**Task objective**
Copy nothing but the lines below, from the one with "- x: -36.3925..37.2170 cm" through the one with "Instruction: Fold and", exactly as written; no pictures should appear.

**Dataset extract**
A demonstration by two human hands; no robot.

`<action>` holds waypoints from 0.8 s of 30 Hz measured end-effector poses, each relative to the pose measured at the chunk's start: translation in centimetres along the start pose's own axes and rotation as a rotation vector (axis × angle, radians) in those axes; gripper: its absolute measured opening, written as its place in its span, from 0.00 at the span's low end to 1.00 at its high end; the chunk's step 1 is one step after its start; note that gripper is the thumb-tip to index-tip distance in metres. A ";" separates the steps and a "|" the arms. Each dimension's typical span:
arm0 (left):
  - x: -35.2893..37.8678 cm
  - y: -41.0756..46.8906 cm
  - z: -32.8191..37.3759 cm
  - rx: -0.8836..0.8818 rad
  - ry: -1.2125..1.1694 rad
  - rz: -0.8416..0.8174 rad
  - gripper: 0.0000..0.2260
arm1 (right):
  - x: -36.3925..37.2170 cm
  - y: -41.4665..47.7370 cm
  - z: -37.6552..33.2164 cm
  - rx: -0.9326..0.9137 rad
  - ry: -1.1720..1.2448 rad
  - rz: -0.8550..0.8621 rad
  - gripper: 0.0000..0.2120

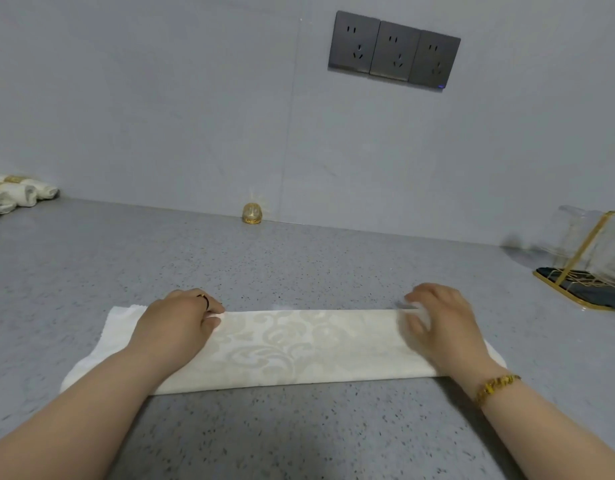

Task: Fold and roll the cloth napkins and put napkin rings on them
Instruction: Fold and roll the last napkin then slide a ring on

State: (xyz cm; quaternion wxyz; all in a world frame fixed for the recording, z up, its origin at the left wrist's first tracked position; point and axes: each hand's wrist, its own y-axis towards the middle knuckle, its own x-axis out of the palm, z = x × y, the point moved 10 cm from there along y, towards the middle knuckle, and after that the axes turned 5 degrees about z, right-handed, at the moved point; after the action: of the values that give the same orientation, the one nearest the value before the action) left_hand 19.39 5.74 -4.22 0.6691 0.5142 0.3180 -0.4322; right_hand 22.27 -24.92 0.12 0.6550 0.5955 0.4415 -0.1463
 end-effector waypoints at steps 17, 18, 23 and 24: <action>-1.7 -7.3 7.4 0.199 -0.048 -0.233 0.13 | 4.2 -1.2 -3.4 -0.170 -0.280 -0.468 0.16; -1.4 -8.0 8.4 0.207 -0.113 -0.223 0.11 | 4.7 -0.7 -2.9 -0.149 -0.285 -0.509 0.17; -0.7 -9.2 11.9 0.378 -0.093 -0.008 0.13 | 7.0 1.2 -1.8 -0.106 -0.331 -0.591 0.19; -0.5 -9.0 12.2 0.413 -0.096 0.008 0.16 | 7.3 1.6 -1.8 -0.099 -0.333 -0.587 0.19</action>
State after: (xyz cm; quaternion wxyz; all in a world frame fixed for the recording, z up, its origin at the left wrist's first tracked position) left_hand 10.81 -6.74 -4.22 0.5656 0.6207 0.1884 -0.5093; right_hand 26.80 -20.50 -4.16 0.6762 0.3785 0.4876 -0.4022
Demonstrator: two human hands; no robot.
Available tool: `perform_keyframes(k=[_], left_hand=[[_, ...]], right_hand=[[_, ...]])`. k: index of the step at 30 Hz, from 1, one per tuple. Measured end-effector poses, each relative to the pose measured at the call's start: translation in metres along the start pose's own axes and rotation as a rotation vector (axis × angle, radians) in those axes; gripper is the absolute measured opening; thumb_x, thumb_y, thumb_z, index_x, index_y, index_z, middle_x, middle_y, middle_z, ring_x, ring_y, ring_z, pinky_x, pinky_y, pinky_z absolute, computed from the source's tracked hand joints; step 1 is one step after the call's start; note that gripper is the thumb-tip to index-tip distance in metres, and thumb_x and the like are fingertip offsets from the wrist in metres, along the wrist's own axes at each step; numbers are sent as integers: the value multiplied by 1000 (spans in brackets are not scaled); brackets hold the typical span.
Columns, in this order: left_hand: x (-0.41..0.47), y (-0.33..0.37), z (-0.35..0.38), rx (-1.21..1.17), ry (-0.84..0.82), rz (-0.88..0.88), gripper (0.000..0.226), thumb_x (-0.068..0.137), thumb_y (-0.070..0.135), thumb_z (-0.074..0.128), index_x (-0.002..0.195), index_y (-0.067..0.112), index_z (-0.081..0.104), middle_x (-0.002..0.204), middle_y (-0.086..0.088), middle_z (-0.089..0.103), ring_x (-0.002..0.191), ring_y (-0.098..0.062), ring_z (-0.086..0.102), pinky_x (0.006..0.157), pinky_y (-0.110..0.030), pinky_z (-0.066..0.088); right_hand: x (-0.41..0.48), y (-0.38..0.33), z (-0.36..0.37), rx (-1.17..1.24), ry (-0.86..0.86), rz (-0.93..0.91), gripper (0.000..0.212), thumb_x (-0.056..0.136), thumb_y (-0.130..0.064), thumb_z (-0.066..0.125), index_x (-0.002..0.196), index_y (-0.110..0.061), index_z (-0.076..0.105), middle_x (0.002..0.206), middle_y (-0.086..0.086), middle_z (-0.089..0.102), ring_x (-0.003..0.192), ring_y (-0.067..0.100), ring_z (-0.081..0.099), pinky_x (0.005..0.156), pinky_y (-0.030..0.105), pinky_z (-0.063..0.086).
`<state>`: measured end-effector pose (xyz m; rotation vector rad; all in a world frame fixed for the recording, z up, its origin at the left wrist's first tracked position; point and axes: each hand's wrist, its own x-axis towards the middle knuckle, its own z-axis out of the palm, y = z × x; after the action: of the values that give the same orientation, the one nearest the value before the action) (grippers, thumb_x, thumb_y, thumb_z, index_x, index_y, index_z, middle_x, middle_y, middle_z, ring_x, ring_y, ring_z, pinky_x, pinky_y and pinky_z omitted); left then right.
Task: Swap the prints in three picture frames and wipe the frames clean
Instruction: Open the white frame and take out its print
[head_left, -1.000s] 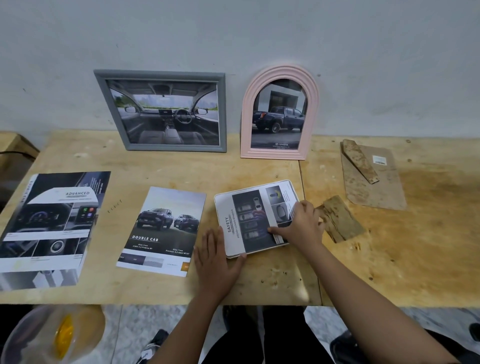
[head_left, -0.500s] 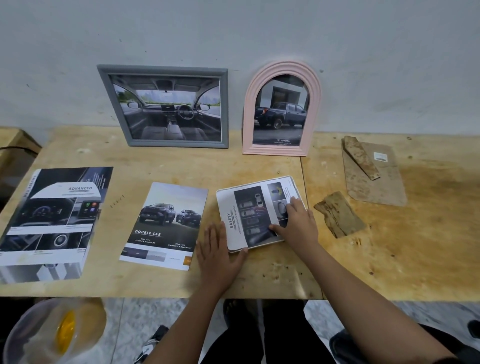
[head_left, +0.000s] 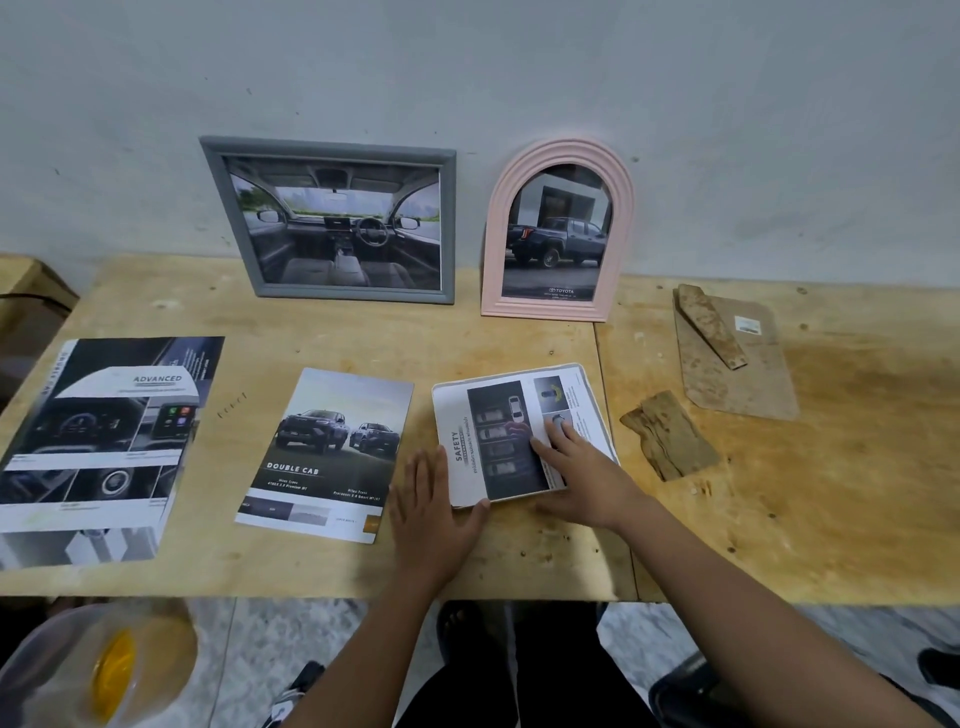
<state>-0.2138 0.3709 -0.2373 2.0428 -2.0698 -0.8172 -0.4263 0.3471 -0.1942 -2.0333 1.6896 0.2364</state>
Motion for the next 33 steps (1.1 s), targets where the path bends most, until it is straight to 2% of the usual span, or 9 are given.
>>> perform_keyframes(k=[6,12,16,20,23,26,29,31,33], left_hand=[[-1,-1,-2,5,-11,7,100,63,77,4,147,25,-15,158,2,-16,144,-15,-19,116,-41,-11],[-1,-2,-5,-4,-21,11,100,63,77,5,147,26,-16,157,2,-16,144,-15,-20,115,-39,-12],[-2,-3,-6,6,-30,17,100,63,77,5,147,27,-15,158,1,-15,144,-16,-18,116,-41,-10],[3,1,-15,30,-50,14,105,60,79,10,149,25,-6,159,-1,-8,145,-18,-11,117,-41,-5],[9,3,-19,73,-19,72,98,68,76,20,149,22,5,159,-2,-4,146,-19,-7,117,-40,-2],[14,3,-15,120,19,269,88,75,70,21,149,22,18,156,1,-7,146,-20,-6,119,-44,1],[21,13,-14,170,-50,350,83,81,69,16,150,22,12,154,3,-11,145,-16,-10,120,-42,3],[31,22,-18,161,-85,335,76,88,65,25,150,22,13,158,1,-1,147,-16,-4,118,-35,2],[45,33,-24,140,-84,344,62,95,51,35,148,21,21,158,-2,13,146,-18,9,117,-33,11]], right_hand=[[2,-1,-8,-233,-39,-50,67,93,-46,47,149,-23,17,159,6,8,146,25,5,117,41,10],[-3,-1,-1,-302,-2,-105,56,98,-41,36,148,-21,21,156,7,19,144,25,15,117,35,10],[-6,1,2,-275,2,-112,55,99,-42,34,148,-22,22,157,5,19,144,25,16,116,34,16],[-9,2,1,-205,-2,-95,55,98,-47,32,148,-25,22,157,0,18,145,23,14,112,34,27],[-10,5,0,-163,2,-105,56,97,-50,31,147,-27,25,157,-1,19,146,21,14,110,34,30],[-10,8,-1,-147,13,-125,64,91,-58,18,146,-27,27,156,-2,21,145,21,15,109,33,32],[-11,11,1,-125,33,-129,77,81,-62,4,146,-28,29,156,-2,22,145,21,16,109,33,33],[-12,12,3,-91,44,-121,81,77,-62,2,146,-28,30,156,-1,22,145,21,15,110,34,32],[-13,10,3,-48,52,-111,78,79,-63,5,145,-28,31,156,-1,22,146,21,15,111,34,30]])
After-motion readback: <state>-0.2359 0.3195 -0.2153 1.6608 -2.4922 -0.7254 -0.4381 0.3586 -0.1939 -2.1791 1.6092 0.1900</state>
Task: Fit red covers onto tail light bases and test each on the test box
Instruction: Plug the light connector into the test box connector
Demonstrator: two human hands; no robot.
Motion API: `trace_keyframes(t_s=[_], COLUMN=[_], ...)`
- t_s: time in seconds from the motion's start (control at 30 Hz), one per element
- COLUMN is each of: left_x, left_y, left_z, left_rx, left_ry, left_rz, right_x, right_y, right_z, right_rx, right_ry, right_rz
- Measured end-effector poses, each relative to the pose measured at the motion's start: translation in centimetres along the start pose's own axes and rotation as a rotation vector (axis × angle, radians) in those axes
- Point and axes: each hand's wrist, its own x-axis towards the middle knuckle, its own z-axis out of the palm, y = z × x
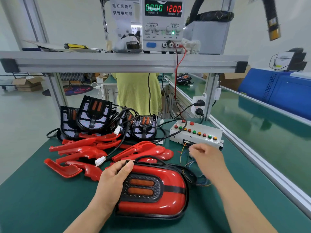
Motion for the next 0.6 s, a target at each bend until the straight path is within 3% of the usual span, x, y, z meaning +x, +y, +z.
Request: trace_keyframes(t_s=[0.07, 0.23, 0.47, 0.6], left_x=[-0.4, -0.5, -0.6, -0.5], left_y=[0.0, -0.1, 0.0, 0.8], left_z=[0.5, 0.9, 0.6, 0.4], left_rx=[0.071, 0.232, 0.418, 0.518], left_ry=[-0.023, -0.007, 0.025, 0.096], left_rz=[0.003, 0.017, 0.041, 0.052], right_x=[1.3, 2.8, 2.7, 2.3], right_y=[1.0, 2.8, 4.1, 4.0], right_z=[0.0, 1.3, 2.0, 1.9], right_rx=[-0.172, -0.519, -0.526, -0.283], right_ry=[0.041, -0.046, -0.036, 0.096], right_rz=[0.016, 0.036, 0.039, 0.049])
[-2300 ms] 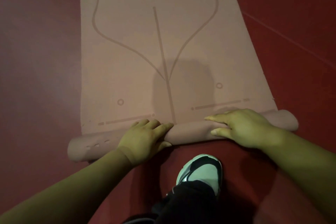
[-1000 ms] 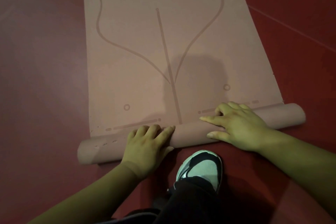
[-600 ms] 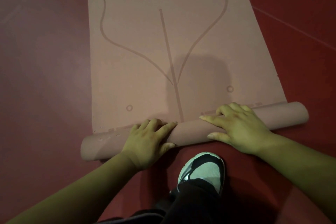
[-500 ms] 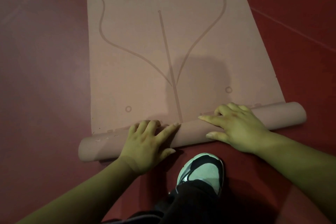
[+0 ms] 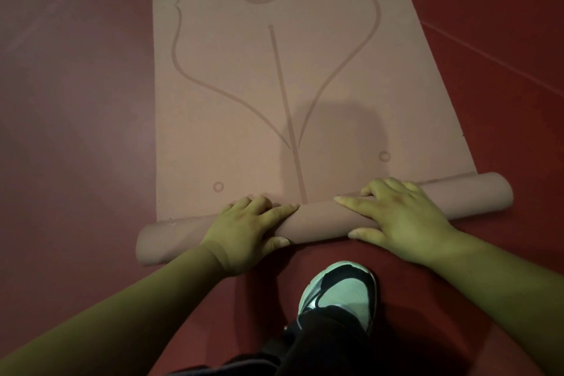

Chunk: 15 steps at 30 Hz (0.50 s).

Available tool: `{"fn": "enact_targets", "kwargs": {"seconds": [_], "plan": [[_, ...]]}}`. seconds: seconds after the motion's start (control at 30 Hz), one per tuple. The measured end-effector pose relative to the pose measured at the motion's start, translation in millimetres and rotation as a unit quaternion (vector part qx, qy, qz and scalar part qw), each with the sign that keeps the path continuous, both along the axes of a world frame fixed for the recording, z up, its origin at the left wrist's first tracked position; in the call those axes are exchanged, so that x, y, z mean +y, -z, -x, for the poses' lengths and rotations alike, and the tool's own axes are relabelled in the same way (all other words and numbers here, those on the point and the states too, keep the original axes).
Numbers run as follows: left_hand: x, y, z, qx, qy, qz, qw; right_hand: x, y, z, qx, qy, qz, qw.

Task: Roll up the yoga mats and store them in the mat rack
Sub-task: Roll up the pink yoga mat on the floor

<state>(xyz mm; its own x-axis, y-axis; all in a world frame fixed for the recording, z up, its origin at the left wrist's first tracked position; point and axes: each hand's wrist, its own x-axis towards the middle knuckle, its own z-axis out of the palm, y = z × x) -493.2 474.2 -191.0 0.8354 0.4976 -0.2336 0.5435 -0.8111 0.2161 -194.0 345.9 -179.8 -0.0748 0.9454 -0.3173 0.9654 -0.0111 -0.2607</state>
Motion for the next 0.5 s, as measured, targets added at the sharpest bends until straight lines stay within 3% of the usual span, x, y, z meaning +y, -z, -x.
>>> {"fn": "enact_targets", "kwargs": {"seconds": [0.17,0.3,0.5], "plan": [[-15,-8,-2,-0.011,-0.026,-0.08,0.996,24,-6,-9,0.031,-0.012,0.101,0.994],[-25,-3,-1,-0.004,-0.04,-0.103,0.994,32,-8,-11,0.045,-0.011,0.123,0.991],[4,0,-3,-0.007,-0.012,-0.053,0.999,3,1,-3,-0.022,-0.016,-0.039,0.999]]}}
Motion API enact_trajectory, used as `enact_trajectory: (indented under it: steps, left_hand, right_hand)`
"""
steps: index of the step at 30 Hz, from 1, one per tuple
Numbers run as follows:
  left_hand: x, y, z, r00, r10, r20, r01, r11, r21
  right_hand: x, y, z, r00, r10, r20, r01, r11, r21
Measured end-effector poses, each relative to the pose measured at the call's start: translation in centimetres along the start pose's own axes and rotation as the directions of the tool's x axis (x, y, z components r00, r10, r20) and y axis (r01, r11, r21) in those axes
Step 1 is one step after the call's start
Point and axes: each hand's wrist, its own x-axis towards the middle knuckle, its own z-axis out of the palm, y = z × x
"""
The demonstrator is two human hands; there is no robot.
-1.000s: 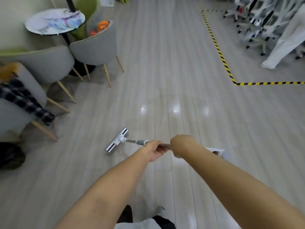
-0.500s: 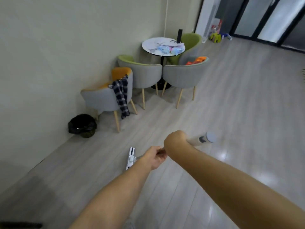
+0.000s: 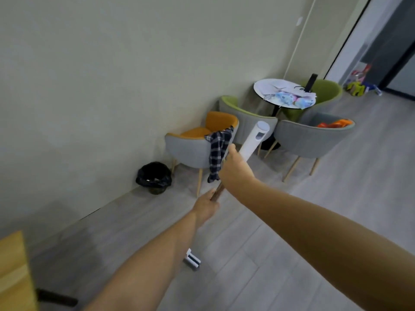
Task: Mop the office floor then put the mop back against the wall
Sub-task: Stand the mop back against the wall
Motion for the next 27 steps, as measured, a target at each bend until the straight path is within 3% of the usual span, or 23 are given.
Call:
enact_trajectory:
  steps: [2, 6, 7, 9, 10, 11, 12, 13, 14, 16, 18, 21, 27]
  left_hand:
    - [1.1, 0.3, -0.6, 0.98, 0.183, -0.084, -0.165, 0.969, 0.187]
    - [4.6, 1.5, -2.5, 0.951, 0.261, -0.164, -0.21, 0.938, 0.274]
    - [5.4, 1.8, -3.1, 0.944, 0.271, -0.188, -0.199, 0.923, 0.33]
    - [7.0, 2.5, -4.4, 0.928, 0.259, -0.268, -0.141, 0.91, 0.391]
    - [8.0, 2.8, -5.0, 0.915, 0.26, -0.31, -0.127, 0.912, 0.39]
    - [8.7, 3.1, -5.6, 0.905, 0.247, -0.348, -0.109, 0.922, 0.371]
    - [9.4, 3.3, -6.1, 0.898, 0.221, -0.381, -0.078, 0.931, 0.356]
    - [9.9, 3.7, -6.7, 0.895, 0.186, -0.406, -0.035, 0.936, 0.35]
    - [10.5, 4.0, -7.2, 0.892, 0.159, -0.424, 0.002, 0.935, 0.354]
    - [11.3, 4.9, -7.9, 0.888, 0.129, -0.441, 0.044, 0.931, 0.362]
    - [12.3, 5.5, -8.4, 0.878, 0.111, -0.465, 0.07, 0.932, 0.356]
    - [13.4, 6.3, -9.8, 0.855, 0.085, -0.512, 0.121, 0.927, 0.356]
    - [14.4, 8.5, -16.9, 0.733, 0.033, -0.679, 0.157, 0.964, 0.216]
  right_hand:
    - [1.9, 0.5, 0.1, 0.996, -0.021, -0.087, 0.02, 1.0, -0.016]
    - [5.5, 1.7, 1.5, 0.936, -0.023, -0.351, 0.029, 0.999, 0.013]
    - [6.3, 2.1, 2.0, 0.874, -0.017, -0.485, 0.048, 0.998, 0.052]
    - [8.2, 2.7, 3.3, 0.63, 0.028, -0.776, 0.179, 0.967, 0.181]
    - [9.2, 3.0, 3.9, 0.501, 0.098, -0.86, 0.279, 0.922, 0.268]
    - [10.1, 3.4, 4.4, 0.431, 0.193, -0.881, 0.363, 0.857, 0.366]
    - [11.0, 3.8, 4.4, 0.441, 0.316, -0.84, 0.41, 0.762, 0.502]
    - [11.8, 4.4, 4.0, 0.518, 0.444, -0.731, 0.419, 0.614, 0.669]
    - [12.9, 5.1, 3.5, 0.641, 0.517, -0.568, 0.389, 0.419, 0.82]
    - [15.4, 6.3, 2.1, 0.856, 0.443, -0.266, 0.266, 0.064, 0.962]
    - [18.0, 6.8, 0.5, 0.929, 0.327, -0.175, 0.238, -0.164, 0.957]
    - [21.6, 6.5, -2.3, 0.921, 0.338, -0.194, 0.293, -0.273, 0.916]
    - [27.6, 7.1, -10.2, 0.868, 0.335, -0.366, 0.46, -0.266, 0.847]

**Answer space**
  - x: -36.3925..37.2170 cm
  - y: -41.4665..47.7370 cm
  - z: -37.6552..33.2164 cm
  - rx: -0.9326..0.9137 rad
  - ry: -1.1720..1.2448 rad
  - rz: -0.8550..0.8621 rad
  - gripper: 0.0000..0.2120


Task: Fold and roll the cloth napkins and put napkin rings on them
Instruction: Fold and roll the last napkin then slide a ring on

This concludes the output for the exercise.